A few things came together that I didn't fully appreciate until the end:

1. Learned, not tuned. The neural network discovers what makes players compatible. No manual parameter tweaking, no "I think pass success should be 35%." The data decides.

2. GCNs capture context. A player's embedding isn't just about their individual stats - it encodes how they fit into team structure. A creative midfielder looks different when surrounded by pacey wingers versus target men.

3. xT as supervision. Training on threat prediction forces embeddings to capture offensive chemistry. The network can't cheat; it has to learn what actually moves the ball toward goal.

4. Generalizes to sparse pairs. Two players who've rarely passed directly still get meaningful scores because their embeddings encode playing style.
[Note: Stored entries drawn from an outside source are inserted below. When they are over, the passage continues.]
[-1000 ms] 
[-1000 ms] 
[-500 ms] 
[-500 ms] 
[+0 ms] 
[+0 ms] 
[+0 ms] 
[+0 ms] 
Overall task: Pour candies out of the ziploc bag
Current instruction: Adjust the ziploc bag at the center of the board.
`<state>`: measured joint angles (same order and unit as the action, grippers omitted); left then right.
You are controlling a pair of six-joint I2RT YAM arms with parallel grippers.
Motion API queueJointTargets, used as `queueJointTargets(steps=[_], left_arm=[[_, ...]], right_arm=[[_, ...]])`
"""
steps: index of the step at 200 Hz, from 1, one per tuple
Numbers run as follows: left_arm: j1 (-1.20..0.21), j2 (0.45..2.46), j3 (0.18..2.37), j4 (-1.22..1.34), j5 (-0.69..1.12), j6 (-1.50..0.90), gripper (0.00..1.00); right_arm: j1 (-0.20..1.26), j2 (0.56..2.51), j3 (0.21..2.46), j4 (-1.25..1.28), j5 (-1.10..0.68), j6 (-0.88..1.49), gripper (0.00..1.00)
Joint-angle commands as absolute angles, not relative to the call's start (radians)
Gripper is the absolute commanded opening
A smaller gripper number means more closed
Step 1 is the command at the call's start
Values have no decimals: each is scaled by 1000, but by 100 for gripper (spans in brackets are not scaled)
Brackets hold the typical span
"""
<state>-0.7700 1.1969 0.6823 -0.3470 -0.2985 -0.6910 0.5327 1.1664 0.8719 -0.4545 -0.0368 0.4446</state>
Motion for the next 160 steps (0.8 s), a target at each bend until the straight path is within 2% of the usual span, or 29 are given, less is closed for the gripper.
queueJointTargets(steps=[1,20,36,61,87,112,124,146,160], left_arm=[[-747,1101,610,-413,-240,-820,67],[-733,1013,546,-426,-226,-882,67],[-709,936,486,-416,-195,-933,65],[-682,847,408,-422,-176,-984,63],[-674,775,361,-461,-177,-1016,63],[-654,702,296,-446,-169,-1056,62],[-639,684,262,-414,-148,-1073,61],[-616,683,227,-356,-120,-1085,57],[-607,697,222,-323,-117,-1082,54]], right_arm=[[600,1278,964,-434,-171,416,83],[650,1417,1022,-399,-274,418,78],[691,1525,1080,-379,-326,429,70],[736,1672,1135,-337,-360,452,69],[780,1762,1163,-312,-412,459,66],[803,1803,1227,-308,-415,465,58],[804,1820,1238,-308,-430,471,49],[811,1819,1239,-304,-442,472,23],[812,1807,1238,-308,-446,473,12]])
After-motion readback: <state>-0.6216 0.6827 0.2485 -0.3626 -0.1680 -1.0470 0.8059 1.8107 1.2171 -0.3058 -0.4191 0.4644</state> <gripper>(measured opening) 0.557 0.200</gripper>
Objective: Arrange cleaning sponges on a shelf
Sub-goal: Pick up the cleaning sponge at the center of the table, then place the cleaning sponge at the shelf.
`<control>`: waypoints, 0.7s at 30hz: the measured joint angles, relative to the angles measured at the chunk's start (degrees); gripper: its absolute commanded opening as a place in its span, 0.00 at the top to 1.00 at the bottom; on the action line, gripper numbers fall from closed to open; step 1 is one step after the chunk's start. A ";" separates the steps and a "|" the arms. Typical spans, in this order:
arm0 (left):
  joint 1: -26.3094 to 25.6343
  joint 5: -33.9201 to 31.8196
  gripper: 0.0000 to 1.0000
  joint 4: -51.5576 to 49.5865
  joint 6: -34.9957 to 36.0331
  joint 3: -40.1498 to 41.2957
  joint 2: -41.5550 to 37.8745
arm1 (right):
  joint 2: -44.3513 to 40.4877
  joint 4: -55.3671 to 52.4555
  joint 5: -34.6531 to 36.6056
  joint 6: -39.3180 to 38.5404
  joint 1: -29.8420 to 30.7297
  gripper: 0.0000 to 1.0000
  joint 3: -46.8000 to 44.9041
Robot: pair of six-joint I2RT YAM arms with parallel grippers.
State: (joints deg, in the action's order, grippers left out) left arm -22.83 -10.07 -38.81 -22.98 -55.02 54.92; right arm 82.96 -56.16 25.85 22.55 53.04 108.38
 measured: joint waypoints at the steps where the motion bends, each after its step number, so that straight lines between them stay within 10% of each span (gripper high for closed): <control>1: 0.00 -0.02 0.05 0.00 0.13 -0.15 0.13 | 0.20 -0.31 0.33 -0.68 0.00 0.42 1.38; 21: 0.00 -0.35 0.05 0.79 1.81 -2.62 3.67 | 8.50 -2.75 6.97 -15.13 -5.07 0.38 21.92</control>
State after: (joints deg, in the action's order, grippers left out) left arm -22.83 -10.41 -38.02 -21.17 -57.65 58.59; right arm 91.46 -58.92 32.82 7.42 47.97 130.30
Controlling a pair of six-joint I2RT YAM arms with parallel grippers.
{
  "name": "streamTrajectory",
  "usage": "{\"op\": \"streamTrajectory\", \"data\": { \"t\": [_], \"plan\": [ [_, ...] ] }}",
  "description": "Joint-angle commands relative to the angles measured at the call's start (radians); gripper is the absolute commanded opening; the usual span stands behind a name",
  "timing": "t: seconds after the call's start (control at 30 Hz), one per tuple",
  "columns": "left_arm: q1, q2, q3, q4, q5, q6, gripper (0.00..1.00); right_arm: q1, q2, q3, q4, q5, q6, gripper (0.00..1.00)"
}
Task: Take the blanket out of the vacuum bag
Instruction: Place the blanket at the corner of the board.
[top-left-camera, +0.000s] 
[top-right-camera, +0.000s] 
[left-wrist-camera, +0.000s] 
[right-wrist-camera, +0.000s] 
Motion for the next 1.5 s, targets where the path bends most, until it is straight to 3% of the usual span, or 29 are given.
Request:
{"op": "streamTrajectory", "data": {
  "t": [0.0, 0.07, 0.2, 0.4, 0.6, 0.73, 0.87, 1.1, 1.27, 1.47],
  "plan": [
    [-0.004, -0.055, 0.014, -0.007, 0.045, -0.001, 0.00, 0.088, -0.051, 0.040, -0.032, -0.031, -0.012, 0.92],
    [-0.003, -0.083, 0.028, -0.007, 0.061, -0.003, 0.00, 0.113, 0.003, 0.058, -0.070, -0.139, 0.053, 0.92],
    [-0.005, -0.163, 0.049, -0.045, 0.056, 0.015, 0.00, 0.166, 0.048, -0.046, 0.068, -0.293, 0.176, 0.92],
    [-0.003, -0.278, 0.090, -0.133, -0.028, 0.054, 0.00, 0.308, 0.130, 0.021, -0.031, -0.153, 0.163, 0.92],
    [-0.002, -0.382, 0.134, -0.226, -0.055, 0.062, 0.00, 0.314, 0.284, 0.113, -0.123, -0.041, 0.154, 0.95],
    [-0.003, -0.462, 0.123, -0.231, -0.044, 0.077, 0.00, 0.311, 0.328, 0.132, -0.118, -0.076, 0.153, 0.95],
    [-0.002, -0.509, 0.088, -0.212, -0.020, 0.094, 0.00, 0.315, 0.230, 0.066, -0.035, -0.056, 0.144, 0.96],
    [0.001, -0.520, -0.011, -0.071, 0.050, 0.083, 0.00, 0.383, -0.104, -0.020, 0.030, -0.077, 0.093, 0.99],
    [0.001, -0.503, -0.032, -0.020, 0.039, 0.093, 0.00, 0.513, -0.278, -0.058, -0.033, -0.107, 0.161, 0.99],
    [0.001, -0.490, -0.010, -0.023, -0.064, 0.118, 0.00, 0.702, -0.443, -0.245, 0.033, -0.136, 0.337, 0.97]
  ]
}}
Hardcoded heuristics fail without data; learned embeddings don't.

The Pipeline

For completeness, here's the full data flow:

Stage Input Output Dimensions
1-2 StatsBomb CSV Events + Possession IDs
3 Events xT map (ΔxT per zone) 96 zones
4 Events Player feature vectors 23-D
5 Features + events Pass graphs 22 nodes, 10-D edges
6 Graphs Trained GCN ~400K params
7 GCN + graphs Player embeddings 128-D
8 Embeddings Labeled pairs ~28K pairs
9 Pairs Trained scorer ~200K params
10 Embeddings + scorer Compatibility scores 1 main + 3 aux

Complete execution takes about 60 seconds. The final model is 2.3 MB. Single-pair inference is under 1 millisecond - fast enough to score all 55 outfield player pairs in a match in under 100ms.

What's Next

I've been thinking about extending this to temporal dynamics - how does compatibility evolve over a season as players gel or drift apart? There's also the question of counterfactuals: given a squad, which signing would maximize overall compatibility?

But honestly, the most satisfying part was seeing Messi-Neymar light up the model. Numbers confirming what the eye test already knew. Sometimes that's exactly what good analytics should do.

The StatsBomb open data made this project possible. If you want to dig into football analytics, that's the place to start.